The two departing hydrogen atoms perform a complex motion from their initial positions to the conical intersection: contracting of the distance between them, rotation that brings them to the position above the center of the ring and increasing the distance between the center of mass (CM) of the H2 fragment and the carbon ring. The angular momentum created in this motion is the origin of the observed helicopter-type one. It may be traced to the participation of the isomerization reaction in the Longuet-Higgins loop encircling the conical intersection which induces the necessary angular momentum.
The two proposed conical intersections provide a model that is consistent with the experimental results on the CHDN system [60–64].
VII. COMPARISON WITH OTHER METHODS FOR LOCATING
CONICAL INTERSECTIONS
The method presented in this chapter is aimed mainly at providing information on the presence of conical intersections in large molecules, and helps in the calculation of their energies and structures.

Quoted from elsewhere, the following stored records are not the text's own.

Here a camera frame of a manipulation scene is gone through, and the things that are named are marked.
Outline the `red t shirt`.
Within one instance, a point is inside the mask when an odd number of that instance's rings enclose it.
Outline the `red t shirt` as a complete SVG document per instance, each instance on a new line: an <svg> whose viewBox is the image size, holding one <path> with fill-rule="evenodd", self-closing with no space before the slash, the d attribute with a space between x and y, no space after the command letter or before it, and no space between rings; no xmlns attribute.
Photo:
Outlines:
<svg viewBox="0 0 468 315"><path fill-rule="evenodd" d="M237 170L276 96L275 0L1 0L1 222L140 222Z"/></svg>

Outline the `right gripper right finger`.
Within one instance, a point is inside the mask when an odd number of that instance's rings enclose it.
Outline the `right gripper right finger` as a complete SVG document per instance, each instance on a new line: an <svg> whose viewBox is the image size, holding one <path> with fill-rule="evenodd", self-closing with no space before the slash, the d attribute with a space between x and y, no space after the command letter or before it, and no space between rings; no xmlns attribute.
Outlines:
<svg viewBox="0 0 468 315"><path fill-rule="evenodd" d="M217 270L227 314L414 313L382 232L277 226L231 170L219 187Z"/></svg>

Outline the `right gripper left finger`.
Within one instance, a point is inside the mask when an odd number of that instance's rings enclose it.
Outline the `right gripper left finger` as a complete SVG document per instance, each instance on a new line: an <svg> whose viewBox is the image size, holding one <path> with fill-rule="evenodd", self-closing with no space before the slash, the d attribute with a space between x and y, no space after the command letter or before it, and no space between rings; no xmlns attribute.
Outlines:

In this section, we review briefly some other procedures used to characterize conical intersections, and compare them with the present method.
The practical implementation of all schemes requires high-level quantum mechanical calculations. The major advances achieved in this field in the last two decades appear to be a major factor for the revival of interest in the subject. Several efficient computational methods are currently available for finding conical intersections in polyatomic systems and calculating their properties. The field is very active at the moment, and the prospects for further progress are very promising. Yet, it is still true, as summarized by Worth and Cederbaum [100]: The complete evaluation of potential energy surfaces is an impossible task for systems comprising more than a few atoms. Approximations have to be made— the different methods are distinguished mostly by the nature of the approximations.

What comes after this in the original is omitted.